The parties entered into a stipulation of settlement (hereinafter the stipulation) dated February 12, 2014, pursuant to which the plaintiff was to receive $10,000 from the defendants in five monthly installment payments of $2,000 each. The first installment payment was due by February 15, 2014. The stipulation also provided that if the defendants failed to pay the installment payments within the time provided, they consented to the plaintiff entering a judgment against them in the amount of $50,508.06, upon five days' written notice.

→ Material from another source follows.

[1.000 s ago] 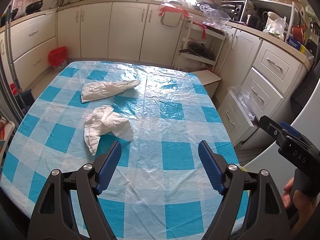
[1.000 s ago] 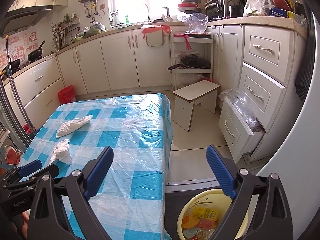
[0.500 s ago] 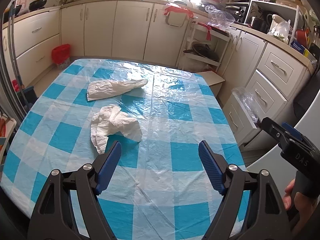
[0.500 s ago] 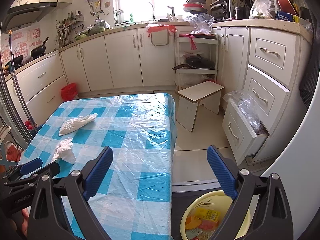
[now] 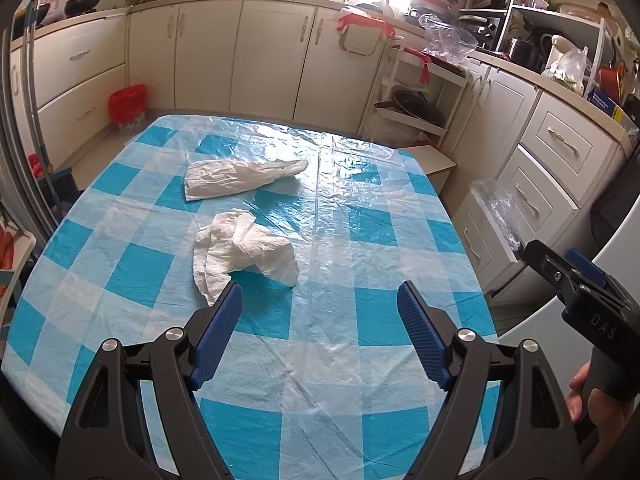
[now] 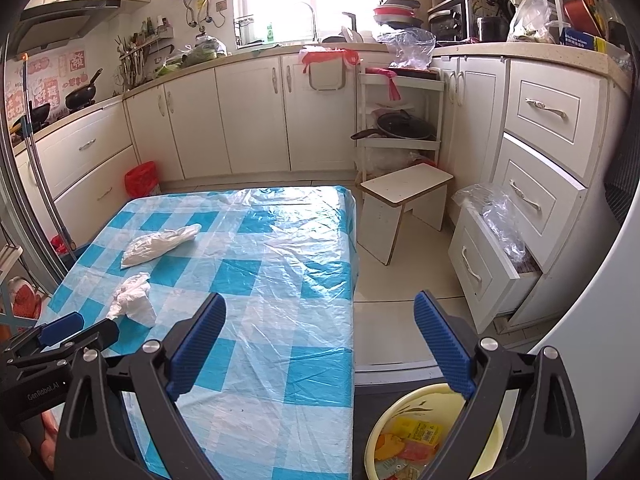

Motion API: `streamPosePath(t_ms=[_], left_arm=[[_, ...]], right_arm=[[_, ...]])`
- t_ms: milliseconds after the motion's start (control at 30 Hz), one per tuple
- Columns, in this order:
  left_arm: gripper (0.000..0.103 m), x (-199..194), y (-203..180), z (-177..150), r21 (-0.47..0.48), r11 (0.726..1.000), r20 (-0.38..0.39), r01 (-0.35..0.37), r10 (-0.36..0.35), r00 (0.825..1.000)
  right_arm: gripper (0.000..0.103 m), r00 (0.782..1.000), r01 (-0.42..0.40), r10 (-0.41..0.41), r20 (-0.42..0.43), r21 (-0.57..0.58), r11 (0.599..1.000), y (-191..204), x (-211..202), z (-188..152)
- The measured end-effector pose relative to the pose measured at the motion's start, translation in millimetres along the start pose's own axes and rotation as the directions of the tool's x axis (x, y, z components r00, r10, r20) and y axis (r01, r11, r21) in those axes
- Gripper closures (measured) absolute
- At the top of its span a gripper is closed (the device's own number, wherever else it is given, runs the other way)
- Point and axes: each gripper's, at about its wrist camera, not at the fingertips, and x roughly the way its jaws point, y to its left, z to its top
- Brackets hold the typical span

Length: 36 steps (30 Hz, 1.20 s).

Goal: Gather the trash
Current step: 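Move both open tools back over the two white tissues on the table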

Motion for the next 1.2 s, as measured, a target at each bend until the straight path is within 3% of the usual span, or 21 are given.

The plaintiff did not receive the first installment by February 15, 2014. On February 20, 2014, the plaintiff's counsel sent, via email, to the defendants' counsel a notice of default. On February 26, 2014, a clerk's judgment in the amount of $50,508.06 was entered against the defendants. The next day, defense counsel, on behalf of the defendants, mailed a check to the plaintiff's counsel in the sum of $4,000. Thereafter, the defendants made three additional payments to the plaintiff totaling $6,000. Subsequently, after their bank account was restrained, the defendants moved, by order to show cause, to vacate the clerk's judgment entered February 26, 2014. The Supreme Court denied the motion, and the defendants appeal.

Contrary to the defendants' contention, they failed to establish that the clerk's judgment should be vacated in the interests of substantial justice (see Woodson v. Mendon Leasing Corp., 100 N.Y.2d 62, 68). “A stipulation of settlement is a contract, enforceable according to its terms” (Alshawhati v. Zandani, 82 AD3d 805, 807 [internal quotation marks omitted]; see Stein v. Stein, 130 AD3d 604, 605; Bethea v. Thousand, 127 AD3d 798, 799; Long Is. Jr. Soccer League v. Back of the Net, Ltd., 85 AD3d 737, 737; McKenzie v. Vintage Hallmark, 302 A.D.2d 503, 504).

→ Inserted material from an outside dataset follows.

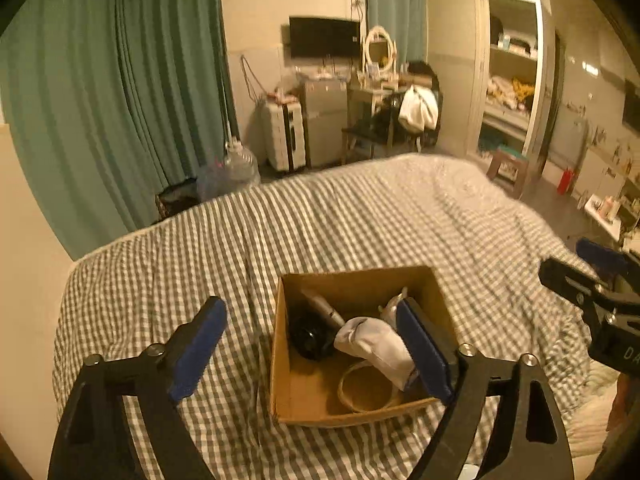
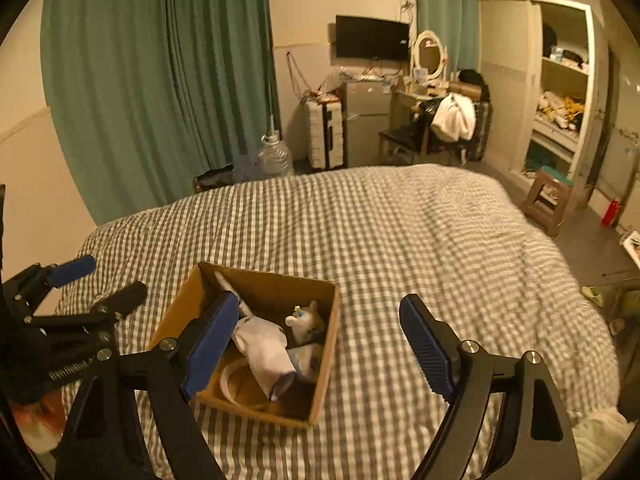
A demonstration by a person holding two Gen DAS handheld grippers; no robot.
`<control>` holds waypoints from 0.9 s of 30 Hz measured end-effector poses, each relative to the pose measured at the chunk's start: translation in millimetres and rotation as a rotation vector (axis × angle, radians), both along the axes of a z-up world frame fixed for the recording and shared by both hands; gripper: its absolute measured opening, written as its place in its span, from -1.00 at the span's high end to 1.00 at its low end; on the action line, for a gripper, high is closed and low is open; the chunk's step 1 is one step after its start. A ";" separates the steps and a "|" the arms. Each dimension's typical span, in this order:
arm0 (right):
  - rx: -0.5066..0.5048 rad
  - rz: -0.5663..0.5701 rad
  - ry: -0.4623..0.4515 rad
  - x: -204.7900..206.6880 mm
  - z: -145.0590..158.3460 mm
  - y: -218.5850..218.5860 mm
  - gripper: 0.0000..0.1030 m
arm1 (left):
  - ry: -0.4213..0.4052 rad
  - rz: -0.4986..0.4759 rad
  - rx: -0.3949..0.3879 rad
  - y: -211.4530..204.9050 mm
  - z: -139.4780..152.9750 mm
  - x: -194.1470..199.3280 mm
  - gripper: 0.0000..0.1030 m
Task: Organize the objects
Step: 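Lower both tools into the box and open them to release the figurine and tube, then move both open tools back to the white hair dryer and earbud case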
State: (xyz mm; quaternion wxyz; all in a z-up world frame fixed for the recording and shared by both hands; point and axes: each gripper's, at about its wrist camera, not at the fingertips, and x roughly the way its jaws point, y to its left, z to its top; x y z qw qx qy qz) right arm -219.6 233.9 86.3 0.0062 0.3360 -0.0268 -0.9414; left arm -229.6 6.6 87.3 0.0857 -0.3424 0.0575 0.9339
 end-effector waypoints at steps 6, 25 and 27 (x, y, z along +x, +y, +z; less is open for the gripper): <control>0.045 -0.017 0.039 65.9 35.1 2.2 -0.71 | 0.051 -0.004 0.091 -8.0 31.7 45.4 -0.88; 0.069 -0.014 -0.178 178.0 -92.1 43.4 -0.74 | 0.012 0.031 -0.069 54.3 -97.1 150.9 -0.92; 0.053 0.007 -0.226 178.8 -118.3 46.5 -0.74 | -0.012 0.022 -0.115 63.4 -117.9 154.8 -0.92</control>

Here, the record demonstrates that the defendants did not comply with the terms of the stipulation, as the plaintiff did not receive the first installment payment of $2,000 by February 15, 2014. Thus, the defendants were in default under the terms of the stipulation. Moreover, the defendants did not send any payment to the plaintiff's counsel during the five-day period after the plaintiff's counsel sent a notice of default to their counsel. Thus, the defendants failed to demonstrate that their default under the stipulation, the terms of which had been negotiated on their behalf by their counsel, was either inadvertent or trivial or that it would be unjust to enforce the stipulation in accordance with its terms (see Bynum v. Scheiner, 33 AD3d 832, 833; McKenzie v. Vintage Hallmark, 302 A.D.2d at 504; cf. Weitz v. Murphy, 241 A.D.2d 547; Bank of N.Y. v. Forlini, 220 A.D.2d 377).

The defendants contend that the plaintiff's acceptance of their four checks, in the total sum of $10,000, sent to the plaintiff's counsel subsequent to the entry of the clerk's judgment on February 26, 2014, constituted an accord and satisfaction. That contention is without merit, as there was no disputed or unliquidated claim at issue (see Pothos v. Arverne Houses, 269 A.D.2d 377, 378; see also McKenzie v. Vintage Hallmark, 302 A.D.2d at 504).

Accordingly, the Supreme Court properly denied the defendants' motion to vacate the clerk's judgment entered February 26, 2014.